Closed camiplata closed 1 week ago
This is the reason for the reported issues https://github.com/CatalogueOfLife/data/issues/763 https://github.com/CatalogueOfLife/data/issues/774 https://github.com/CatalogueOfLife/data/issues/775 https://github.com/CatalogueOfLife/data/issues/777 https://github.com/CatalogueOfLife/data/issues/778 https://github.com/CatalogueOfLife/data/issues/779
Both GBIF & CLB have datasets from September 30, 2024 from this URL: https://s3.hpc.ut.ee/plutof-public/original/e4511696-7293-4d41-b1b7-fc827a0c3c37.zip
For some reason the parentID for 1.76 million records are not found.

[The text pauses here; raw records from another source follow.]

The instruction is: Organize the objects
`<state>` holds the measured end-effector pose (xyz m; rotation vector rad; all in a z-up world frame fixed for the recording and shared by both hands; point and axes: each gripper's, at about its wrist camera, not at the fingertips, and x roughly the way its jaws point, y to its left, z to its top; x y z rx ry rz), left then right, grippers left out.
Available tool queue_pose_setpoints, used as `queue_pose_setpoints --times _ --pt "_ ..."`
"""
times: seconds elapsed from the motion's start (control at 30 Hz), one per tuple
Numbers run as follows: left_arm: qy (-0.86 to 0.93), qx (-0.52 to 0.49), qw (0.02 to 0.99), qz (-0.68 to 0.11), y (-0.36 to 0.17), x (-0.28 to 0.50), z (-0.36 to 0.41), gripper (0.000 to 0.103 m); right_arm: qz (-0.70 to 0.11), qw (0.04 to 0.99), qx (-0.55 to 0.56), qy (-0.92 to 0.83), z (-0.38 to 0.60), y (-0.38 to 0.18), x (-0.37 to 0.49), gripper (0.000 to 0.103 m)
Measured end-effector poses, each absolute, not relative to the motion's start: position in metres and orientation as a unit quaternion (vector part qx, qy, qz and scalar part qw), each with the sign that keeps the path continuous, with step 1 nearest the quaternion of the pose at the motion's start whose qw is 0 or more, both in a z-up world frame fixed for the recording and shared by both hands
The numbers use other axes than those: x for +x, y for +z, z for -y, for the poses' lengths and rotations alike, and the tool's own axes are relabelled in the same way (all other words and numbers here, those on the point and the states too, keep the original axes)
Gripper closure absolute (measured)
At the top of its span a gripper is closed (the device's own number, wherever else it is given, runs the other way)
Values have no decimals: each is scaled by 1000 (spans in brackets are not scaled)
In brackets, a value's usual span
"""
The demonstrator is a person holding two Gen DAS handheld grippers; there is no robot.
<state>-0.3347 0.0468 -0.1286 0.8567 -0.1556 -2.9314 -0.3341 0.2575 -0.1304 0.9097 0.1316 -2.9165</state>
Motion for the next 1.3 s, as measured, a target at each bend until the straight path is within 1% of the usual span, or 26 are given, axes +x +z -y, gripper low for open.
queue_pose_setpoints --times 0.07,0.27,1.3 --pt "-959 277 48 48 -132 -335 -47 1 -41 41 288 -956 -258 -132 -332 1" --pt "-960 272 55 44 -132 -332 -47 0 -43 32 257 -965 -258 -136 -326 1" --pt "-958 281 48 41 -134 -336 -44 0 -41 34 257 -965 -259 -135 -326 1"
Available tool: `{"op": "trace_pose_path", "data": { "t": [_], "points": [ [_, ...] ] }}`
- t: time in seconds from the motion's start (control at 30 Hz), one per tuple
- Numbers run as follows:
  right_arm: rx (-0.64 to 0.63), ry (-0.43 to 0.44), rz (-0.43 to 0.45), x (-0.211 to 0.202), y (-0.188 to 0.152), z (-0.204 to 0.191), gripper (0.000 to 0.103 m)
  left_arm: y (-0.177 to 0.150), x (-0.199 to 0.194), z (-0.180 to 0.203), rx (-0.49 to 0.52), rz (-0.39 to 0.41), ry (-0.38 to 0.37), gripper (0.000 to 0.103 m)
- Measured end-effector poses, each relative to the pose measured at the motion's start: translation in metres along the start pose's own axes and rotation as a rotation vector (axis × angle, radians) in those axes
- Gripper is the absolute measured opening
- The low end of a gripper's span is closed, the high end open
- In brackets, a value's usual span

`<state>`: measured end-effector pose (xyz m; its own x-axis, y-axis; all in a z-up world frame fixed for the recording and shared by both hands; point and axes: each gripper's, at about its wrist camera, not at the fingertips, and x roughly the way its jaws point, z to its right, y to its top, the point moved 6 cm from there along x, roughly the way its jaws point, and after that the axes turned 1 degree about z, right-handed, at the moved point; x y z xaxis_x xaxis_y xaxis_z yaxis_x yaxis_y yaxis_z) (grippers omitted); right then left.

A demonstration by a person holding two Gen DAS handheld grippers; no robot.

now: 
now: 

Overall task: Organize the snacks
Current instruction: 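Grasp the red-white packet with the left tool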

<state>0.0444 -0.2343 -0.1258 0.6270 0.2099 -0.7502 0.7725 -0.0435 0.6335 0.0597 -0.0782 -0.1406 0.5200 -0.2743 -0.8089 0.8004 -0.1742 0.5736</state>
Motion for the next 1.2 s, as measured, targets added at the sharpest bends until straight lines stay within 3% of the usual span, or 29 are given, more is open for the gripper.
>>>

For your example above there is also an acceptedNameUsageID given, which does exist: https://www.checklistbank.org/dataset/30477/taxon/SH0887892.09FU
I suspect the GBIF importer uses that and CLB doesn't - though it should
hm, the record is present in the source file. We only have 2.203.833 verbatim records in CLB, while the dwca has 2.335.419
got it. The rows for the linnean name records with integer ids have one column too little. This is being skipped by CLBs implementation, but not in the GBIF one which simply adds empty columns if missing.
I have modified the importer to pad missing columns - that might impact quite a few datasets in ChecklistBank - hopefully all for the good ;)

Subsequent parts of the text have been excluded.